▸ WORK REQUEST:
Please output the section of the listing below that opens with the line containing "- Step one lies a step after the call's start" and closes with the line containing "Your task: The", exactly and with nothing else.

▸ DATA PROVIDED:
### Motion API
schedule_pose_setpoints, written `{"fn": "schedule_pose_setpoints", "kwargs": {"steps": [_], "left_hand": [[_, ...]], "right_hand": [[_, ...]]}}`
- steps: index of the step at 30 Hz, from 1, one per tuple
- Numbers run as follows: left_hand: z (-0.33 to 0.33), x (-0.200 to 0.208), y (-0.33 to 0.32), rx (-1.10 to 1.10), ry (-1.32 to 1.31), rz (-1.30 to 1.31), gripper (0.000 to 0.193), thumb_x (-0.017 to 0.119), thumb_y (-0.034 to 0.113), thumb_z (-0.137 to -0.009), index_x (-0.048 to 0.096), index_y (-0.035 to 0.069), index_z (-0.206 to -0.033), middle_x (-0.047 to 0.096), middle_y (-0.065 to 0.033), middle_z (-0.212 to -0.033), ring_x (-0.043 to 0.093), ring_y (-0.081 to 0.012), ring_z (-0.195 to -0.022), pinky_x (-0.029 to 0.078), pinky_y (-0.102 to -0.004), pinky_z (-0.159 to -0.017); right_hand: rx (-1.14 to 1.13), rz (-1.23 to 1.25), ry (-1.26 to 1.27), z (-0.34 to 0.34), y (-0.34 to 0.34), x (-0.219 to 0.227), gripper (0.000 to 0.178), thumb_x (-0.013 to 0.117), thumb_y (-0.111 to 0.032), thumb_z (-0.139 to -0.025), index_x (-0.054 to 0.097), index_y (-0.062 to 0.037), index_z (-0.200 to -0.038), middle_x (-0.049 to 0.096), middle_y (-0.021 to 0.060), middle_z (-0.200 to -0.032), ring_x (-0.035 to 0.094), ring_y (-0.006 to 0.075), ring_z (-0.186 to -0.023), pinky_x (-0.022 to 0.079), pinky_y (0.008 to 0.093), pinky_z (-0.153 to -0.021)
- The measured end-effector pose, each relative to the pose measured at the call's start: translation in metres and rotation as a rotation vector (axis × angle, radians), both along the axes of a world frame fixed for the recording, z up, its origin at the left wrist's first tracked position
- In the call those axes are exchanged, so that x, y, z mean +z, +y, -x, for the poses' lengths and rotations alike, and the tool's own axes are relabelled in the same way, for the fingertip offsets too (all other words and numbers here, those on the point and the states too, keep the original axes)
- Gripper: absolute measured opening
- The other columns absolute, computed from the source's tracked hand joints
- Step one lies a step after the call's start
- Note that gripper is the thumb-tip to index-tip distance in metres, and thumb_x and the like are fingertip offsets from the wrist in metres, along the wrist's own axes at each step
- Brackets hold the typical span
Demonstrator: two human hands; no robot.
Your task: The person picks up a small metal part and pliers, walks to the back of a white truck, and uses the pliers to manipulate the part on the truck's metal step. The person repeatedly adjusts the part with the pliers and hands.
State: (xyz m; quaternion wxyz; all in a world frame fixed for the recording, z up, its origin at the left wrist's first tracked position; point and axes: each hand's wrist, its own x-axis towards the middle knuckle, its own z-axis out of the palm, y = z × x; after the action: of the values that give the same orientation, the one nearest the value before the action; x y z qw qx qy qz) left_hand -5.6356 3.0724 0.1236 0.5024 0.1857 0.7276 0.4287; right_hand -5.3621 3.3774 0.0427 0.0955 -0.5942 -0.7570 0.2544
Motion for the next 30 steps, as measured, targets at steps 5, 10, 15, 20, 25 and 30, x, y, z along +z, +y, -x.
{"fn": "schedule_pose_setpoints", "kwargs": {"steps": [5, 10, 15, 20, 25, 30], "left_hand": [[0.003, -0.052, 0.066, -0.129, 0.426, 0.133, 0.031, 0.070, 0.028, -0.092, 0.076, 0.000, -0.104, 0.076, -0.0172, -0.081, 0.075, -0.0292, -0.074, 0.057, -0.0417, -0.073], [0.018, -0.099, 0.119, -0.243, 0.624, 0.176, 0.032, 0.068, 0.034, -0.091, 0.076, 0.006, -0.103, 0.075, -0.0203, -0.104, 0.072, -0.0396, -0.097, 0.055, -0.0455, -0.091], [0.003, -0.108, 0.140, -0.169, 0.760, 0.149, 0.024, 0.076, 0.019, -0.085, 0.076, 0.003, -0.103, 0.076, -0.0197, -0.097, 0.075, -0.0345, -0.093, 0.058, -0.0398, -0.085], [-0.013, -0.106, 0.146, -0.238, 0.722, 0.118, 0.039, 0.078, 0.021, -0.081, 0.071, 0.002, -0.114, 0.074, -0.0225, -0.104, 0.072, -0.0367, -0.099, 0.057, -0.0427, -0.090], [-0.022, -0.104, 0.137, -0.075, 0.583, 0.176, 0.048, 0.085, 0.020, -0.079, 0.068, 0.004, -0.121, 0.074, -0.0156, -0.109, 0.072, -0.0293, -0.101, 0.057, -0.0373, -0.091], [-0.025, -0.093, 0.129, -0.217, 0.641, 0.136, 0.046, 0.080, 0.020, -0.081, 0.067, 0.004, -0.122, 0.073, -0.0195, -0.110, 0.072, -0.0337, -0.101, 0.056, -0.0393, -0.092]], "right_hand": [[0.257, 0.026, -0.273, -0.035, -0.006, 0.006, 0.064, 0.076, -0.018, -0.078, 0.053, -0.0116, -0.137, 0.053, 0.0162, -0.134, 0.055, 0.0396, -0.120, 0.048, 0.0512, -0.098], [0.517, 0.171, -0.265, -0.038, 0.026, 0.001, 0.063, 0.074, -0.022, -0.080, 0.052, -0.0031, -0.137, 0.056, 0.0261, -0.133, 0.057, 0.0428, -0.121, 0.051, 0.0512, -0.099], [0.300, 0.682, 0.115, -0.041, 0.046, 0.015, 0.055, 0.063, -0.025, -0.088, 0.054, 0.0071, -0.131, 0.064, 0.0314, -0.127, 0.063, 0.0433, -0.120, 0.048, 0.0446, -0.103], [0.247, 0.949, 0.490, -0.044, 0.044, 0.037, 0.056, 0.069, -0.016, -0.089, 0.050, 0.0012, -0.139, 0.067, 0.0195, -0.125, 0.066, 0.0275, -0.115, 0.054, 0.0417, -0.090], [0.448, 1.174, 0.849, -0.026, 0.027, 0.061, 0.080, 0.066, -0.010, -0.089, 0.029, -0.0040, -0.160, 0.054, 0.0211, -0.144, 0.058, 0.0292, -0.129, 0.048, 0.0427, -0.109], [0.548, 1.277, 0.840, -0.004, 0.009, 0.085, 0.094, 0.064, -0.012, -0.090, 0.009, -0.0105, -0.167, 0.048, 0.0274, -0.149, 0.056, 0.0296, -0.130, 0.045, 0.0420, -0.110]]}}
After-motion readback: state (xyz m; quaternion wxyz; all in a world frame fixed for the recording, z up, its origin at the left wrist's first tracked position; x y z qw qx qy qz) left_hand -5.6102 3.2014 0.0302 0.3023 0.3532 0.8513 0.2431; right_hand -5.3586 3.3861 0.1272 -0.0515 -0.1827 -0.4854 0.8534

▸ SOLVED EXERCISE:
- Step one lies a step after the call's start
- Note that gripper is the thumb-tip to index-tip distance in metres, and thumb_x and the like are fingertip offsets from the wrist in metres, along the wrist's own axes at each step
- Brackets hold the typical span
Demonstrator: two human hands; no robot.
Your task: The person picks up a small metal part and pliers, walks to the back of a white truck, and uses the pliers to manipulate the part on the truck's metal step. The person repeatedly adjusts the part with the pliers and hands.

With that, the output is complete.